WORK TO COMPLETE ->
Only the lines that include "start" should be copied from the data below.

RECORD SET ->
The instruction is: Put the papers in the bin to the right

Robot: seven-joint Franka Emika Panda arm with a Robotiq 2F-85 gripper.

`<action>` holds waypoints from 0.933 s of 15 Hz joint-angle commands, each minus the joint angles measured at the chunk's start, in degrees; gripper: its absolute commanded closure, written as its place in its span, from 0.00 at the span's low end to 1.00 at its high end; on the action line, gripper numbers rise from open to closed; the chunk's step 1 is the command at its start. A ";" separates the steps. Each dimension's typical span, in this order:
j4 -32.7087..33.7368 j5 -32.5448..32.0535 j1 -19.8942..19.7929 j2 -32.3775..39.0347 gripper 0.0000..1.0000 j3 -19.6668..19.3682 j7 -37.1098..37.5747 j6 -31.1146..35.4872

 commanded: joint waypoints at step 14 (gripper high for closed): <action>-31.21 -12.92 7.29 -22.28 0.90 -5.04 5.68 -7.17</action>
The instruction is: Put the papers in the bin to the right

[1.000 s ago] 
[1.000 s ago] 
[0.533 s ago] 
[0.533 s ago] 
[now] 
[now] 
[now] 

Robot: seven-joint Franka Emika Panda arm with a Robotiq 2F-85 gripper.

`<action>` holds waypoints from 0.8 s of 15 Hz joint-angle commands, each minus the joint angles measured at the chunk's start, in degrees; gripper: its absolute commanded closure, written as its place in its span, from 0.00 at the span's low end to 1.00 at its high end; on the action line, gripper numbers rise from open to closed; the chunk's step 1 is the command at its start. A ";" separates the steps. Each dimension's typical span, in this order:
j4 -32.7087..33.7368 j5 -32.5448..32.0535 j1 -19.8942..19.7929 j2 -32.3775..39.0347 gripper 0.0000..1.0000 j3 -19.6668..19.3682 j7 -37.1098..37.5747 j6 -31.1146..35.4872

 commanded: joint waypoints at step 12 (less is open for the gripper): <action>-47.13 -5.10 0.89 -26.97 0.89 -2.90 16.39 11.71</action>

TASK RESPONSE ->
`<action>` holds waypoints from 0.933 s of 15 Hz joint-angle commands, each minus the joint angles measured at the chunk's start, in degrees; gripper: its absolute commanded closure, written as its place in its span, from 0.00 at the span's low end to 1.00 at its high end; on the action line, gripper numbers rise from open to closed; the chunk's step 1 is the command at its start. A ";" separates the steps. Each dimension's typical span, in this order:
`<action>` holds waypoints from 0.8 s of 15 Hz joint-angle commands, each minus the joint angles measured at the chunk's start, in degrees; gripper: its absolute commanded closure, written as its place in its span, from 0.00 at the span's low end to 1.00 at its high end; on the action line, gripper numbers rise from open to closed; the chunk's step 1 is the command at its start. A ";" separates the steps. Each dimension's typical span, in this order:

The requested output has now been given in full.